Read IT Manager's Handbook: Getting Your New Job Done Online
Authors: Bill Holtsnider,Brian D. Jaffe
Tags: #Business & Economics, #Information Management, #Computers, #Information Technology, #Enterprise Applications, #General, #Databases, #Networking
This documentation will become an indispensable resource. Memories fail, particularly in a crisis. In fact, aside from your backup tapes, your plan may be the only resource available to you during a disaster. As such, it's in your best interest to make it as useful as possible by including as much information as possible in this document. This should include documentation about the existing environment.
All documentation should be reviewed and updated at least once a year to reflect changes to the environment, operations, personnel, procedures, etc. These review opportunities can be a great time to keep key people current on the plans and to educate new employees—don't assume that everyone will read the plans on their own.
Real Estate and IT Facilities
One of the first questions that must be considered in regard to disaster recovery planning is “Where should we go now?” If you're unable to use your organization's facilities, where will everyone go when disaster strikes? If your organization is very small, you might be able get away with operating for a small time out of someone's residence. A slightly larger organization might be able to use a meeting or banquet room at a nearby hotel, assuming that the same disaster hasn't impacted those facilities. Other alternatives might include a nearby branch office of your organization or perhaps the office of a sister, subsidiary, or parent company.
However, if your IT organization is more than a few people in size, you're probably going to need specialized facilities with sufficient space, air conditioning, electricity, telecommunications resources, and so on. This may be the case even if you're only supporting a portion of your normal operation, even for just an interim period. Many companies offer disaster recovery facilities. They can generally tailor their offerings to your needs, perhaps just providing space or, at the other extreme, providing specified computer hardware, telecommunications, and perhaps even some staffing.
Of course, the ultimate in disaster recovery facilities is for an organization to maintain its own standby site with redundant hardware. For the most critical environments, the standby site is always live, connected to the network, with a mirrored copy of the database and applications, and so on.
Disaster Recovery Facilities Considerations
When looking at companies that provide disaster recovery facilities, you have to consider several issues:
•
Proximity to your location:
You generally want a nearby location in order to get to it easily, but not so close that the facility is likely to be hit by the same disaster that affects yours. You may need to consider a facility that is reachable by mass transit if you're in a large metropolitan area where not everyone has their own car.
•
Costs:
The more services and facilities you want to be ready for your needs, the more it will cost.

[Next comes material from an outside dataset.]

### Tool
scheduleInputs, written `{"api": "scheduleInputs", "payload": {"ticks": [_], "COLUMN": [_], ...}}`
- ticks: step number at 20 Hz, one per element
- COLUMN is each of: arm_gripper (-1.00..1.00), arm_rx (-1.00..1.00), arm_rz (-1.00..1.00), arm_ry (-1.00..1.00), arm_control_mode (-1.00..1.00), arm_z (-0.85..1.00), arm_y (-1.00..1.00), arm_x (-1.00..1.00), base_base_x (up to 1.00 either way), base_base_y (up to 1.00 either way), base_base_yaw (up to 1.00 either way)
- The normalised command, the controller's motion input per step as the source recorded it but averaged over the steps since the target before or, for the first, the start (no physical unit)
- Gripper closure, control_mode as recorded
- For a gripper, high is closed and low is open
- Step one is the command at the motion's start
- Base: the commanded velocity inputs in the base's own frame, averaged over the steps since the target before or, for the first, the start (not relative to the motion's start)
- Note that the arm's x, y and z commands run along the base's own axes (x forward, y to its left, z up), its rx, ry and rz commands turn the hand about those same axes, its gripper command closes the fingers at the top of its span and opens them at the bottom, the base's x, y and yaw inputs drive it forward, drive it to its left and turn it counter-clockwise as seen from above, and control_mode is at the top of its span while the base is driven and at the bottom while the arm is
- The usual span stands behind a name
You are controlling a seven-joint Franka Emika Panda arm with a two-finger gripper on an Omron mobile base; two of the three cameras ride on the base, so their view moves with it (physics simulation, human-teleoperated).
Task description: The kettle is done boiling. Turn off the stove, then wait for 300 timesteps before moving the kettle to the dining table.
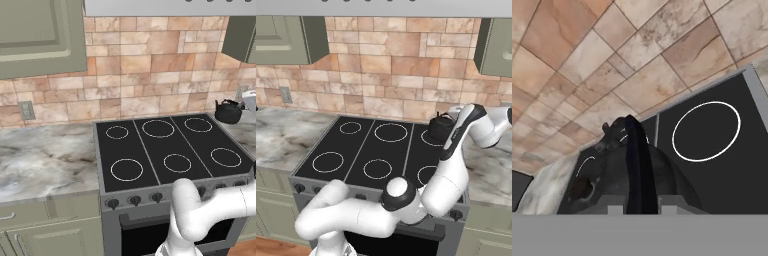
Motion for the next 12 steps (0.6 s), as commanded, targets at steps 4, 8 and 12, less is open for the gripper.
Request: {"api": "scheduleInputs", "payload": {"ticks": [4, 8, 12], "arm_gripper": [1.00, 1.00, 1.00], "arm_rx": [0.00, 0.00, 0.00], "arm_rz": [-0.07, -0.07, -0.06], "arm_ry": [0.00, 0.00, 0.00], "arm_control_mode": [-1.00, -1.00, -1.00], "arm_z": [0.19, 0.17, 0.15], "arm_y": [0.00, 0.00, 0.02], "arm_x": [-0.54, -0.52, -0.49], "base_base_x": [0.00, 0.00, 0.00], "base_base_y": [0.00, 0.00, 0.00], "base_base_yaw": [0.00, 0.00, 0.00]}}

Contracts for disaster recovery usually last at least two years and are billed monthly. However, there are several aspects to disaster recovery fees:
•
Standby fees: The monthly fees you pay to have contracted facilities available for your use
•
Activation fee: A fee you pay when you decide that you have a disaster that warrants use of the facilities
•
Use fee: The rate (weekly, monthly) that you pay while you're using the facilities during a disaster
•
Test fee: A fee that is paid when you want to make use of the facilities to test your disaster recovery plans
•
Number of clients:
You want to be sure that the provider you're working with hasn't contracted with more clients than it can provide services for. If there is a regional disaster, and all the provider's customers suddenly need to use the facilities, will there be enough to go around? Disaster recovery providers can either provide you with dedicated space that will always be there for you, or non-dedicated space that is made available to their subscribers on a first-come–first-served basis. Of course, the dedicated space is far more expensive.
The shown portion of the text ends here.